* Directions for this task *
Scan the records below for the line with "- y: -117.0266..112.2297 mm" and the line with "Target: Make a", and retype that range exactly, both ends included, pictures excepted.

* Entries supplied *
[Start of section]
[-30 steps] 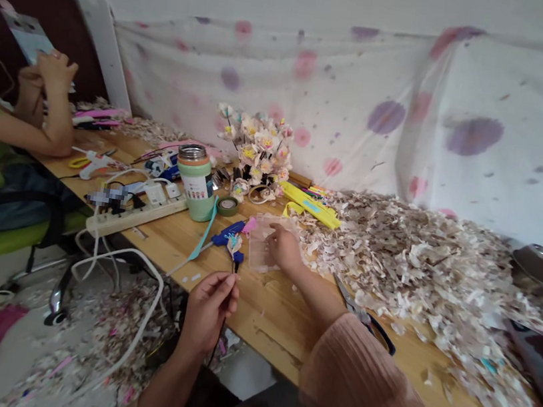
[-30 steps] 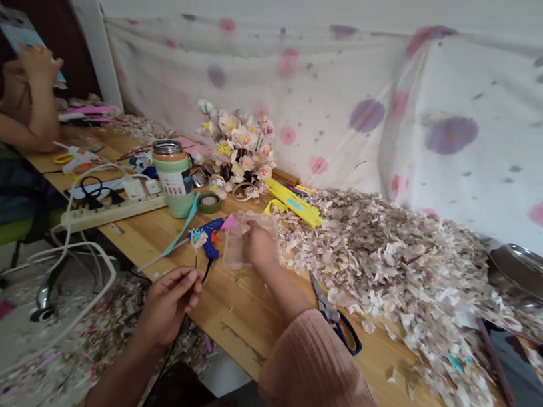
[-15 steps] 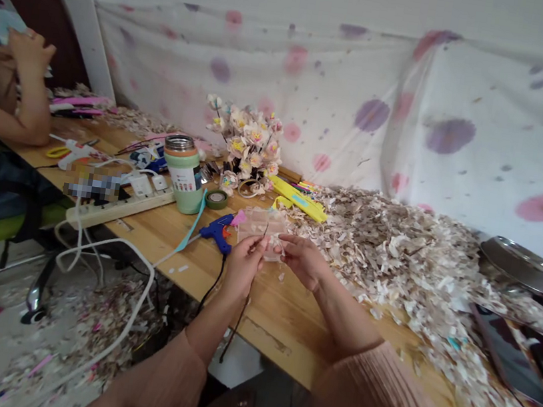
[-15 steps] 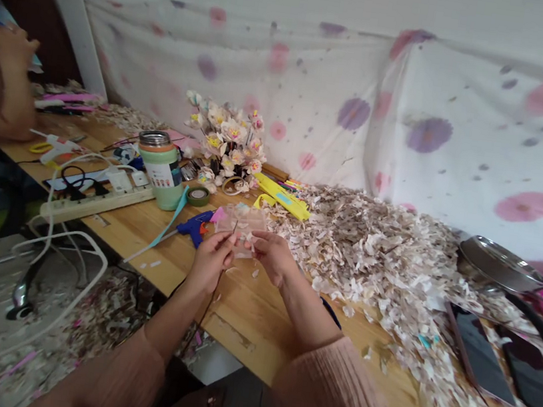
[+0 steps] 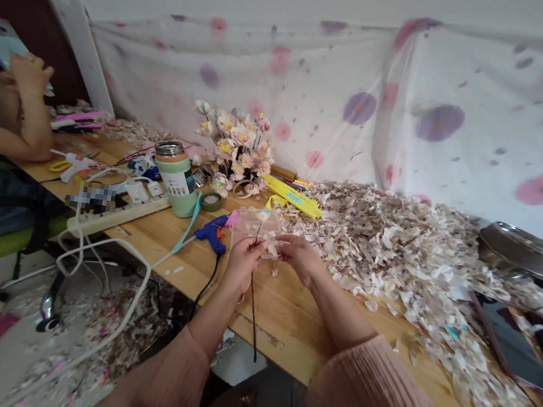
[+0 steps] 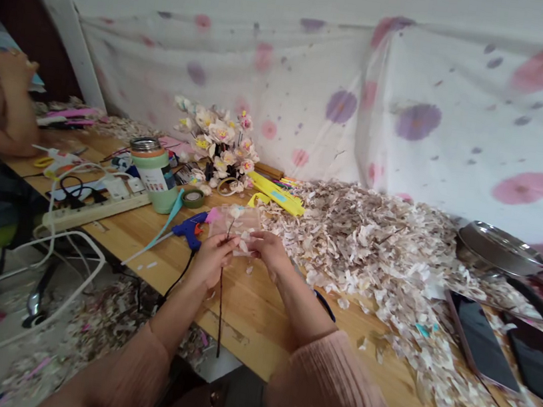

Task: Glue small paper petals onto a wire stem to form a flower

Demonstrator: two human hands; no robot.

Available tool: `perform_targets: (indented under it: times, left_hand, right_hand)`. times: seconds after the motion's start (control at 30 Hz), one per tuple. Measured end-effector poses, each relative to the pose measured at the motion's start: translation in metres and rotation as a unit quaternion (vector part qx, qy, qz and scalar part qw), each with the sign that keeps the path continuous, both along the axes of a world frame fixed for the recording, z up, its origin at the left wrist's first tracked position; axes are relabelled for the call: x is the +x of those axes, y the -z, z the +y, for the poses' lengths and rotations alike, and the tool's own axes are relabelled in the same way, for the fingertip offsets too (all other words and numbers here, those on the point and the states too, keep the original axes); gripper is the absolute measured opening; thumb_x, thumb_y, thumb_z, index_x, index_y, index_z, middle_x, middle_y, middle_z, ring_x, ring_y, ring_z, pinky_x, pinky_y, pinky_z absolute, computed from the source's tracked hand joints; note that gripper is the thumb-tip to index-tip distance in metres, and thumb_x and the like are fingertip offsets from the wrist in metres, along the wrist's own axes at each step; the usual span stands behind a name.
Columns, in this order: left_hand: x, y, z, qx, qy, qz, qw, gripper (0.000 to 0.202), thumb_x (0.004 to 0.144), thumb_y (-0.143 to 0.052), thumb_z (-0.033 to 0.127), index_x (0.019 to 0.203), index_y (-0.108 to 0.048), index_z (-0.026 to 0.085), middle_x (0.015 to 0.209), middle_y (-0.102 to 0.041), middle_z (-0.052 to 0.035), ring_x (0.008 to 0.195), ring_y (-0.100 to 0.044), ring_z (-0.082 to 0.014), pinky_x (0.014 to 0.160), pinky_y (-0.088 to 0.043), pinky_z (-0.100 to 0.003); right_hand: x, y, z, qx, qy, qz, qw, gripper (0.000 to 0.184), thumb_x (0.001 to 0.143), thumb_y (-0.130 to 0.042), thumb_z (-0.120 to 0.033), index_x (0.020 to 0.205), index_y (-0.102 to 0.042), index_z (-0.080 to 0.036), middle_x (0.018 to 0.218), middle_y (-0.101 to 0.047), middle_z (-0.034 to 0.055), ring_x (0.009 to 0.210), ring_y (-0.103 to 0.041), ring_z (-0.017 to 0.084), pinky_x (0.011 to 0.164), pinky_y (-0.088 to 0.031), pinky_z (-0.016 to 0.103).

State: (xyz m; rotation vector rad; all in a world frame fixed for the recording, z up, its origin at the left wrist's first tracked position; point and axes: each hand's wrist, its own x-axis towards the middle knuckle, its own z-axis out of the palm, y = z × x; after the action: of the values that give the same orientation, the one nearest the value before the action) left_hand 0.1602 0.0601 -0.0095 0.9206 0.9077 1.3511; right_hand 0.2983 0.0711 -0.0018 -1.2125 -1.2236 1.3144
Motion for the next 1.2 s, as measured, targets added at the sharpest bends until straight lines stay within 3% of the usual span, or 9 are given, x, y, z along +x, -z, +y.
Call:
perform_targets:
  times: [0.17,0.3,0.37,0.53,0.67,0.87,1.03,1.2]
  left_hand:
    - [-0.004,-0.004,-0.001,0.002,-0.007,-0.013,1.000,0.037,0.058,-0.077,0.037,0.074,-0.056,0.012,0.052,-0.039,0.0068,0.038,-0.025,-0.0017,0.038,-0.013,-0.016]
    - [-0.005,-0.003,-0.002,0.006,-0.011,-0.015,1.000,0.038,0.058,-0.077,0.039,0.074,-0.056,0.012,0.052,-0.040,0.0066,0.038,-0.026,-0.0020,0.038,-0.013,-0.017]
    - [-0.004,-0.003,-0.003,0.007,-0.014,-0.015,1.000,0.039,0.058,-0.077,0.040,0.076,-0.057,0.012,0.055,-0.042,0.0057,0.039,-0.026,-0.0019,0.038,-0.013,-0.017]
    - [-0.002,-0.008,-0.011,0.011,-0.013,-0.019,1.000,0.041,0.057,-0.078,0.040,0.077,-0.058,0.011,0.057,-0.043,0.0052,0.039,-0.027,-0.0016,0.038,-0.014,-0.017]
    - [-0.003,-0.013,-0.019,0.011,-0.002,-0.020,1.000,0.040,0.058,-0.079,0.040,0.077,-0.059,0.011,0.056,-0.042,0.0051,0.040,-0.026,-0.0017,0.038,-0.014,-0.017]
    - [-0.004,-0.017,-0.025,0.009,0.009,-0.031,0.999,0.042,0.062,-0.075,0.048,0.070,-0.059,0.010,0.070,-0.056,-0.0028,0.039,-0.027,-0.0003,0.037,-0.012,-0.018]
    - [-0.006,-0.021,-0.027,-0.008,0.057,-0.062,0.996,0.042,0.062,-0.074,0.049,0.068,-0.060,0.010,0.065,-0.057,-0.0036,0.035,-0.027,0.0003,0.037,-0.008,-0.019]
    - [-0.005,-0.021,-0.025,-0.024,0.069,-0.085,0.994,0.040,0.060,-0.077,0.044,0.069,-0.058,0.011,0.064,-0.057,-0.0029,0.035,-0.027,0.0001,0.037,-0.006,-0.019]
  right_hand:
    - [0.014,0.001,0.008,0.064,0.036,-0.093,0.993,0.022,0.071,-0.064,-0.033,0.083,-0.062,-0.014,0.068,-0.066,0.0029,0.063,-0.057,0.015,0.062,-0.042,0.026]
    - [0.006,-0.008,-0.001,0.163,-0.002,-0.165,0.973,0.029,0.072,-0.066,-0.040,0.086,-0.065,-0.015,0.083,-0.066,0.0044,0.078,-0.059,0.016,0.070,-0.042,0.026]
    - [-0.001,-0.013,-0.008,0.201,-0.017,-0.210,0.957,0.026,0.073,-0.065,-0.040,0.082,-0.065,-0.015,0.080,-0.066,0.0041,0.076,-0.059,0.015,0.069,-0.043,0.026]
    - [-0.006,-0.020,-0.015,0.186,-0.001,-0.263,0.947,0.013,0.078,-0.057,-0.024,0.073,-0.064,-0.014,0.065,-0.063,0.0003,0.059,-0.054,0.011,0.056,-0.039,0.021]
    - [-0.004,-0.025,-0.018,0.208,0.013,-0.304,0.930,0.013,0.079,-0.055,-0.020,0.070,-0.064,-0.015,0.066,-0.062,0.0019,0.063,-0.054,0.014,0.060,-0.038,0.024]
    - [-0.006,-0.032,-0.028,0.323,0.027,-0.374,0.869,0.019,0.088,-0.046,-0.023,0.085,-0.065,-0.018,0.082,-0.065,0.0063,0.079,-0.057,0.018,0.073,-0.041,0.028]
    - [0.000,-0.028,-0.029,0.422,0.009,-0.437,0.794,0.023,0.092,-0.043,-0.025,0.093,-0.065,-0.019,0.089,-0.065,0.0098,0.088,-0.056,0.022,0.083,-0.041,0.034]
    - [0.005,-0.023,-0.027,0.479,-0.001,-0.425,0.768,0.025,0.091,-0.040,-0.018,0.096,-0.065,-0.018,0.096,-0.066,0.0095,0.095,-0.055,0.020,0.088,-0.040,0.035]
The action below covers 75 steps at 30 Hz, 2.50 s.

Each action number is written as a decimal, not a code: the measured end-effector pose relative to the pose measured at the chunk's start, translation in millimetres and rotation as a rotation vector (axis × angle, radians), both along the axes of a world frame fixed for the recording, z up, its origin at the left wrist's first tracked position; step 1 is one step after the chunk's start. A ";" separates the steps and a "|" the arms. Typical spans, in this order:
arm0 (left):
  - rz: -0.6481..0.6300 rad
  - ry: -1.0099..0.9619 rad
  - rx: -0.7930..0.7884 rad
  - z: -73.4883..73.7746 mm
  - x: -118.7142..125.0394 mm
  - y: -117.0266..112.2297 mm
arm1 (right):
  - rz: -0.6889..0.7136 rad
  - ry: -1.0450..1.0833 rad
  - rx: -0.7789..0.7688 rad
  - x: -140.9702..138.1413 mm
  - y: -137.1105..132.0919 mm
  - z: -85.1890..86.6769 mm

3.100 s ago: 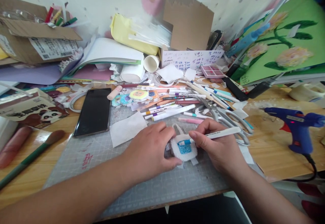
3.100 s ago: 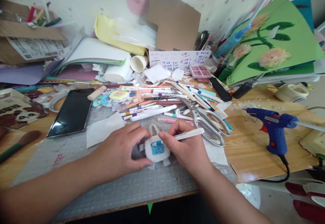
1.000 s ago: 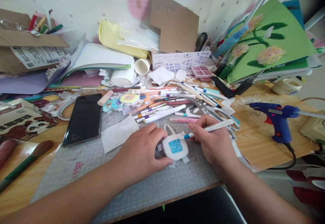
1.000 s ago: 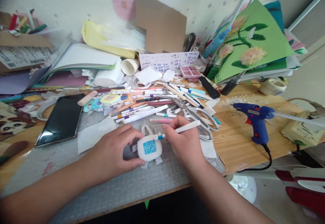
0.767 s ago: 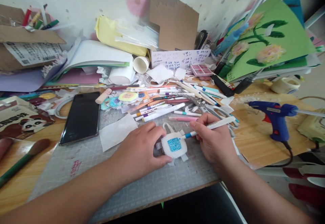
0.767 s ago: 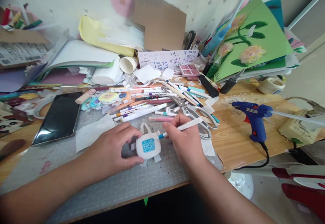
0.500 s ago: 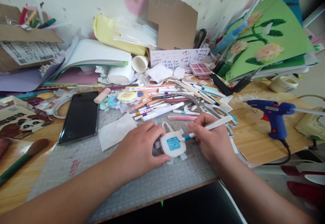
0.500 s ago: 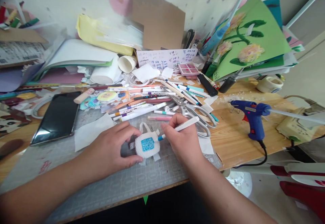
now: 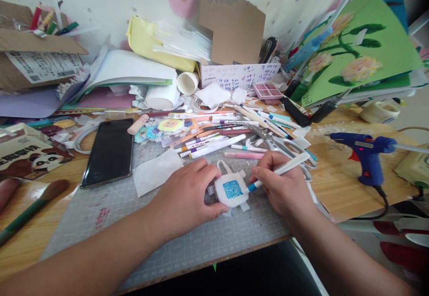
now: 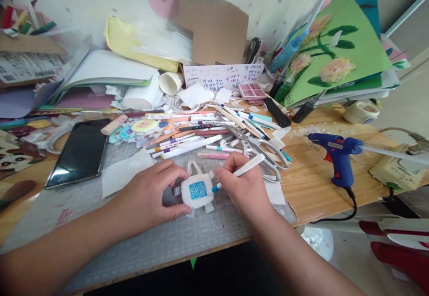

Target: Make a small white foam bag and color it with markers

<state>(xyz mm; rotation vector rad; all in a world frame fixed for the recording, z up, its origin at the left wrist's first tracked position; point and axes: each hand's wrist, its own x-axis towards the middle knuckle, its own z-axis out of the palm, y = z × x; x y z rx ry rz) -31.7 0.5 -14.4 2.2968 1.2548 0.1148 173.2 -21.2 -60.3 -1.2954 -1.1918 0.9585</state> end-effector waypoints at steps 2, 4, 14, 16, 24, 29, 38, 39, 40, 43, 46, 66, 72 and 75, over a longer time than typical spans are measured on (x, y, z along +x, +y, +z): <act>0.004 0.009 0.001 -0.4 -0.1 0.2 | -0.003 -0.001 -0.005 0.0 -0.1 -0.4; 0.000 0.012 -0.001 -0.4 -0.1 0.3 | -0.007 0.022 -0.022 -0.8 0.4 -0.2; -0.006 -0.006 0.032 -3.3 -1.7 -0.4 | -0.028 0.048 -0.032 -2.3 1.0 1.0; -0.008 0.000 0.030 -3.2 -1.7 -0.5 | -0.011 0.053 -0.032 -1.7 0.4 0.5; -0.006 0.009 0.016 -0.5 -1.0 -0.5 | -0.003 0.058 -0.022 -1.3 0.7 0.3; -0.006 0.009 0.016 -1.0 -0.9 -0.2 | -0.043 0.121 0.004 -4.4 2.5 3.0; 0.004 0.016 0.000 0.6 0.6 -0.5 | 0.020 -0.182 0.027 -11.0 3.1 11.6; 0.003 0.018 -0.004 0.9 0.7 -0.6 | 0.030 -0.194 0.025 -11.8 3.1 12.5; 0.003 0.020 -0.005 1.3 0.7 -0.6 | 0.041 -0.204 0.019 -12.7 3.0 13.4; 0.003 0.023 -0.003 2.3 0.8 -0.8 | 0.071 -0.222 -0.001 -14.9 2.1 16.6; 0.001 0.024 -0.003 2.6 0.6 -0.7 | 0.062 -0.234 -0.015 -14.5 1.5 16.9; 0.012 -0.010 0.000 -2.7 -1.0 -0.8 | 0.066 -0.112 0.018 -6.5 0.7 4.6; 0.015 -0.010 0.005 -2.4 -1.0 -0.6 | 0.080 -0.153 0.023 -9.0 0.8 8.8; 0.015 -0.007 -0.001 -1.8 -0.3 -0.3 | 0.097 -0.166 0.021 -10.7 0.3 11.1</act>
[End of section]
* Task answer *
  - y: -117.0266..112.2297 mm
arm1 (right):
  - rz: -0.6889..0.7136 rad
  - ry: -1.0450..1.0833 rad
  - rx: -0.7789..0.7688 rad
  - x: -140.9702..138.1413 mm
  - y: -137.1105..132.0919 mm
  - z: -85.1890..86.6769 mm

3.100 s ago: 
3.100 s ago: 
1.000 s ago: 
1.000 s ago: 
0.767 s ago: 
0.767 s ago: 
0.500 s ago: 
0.500 s ago: 
now: 
now: 

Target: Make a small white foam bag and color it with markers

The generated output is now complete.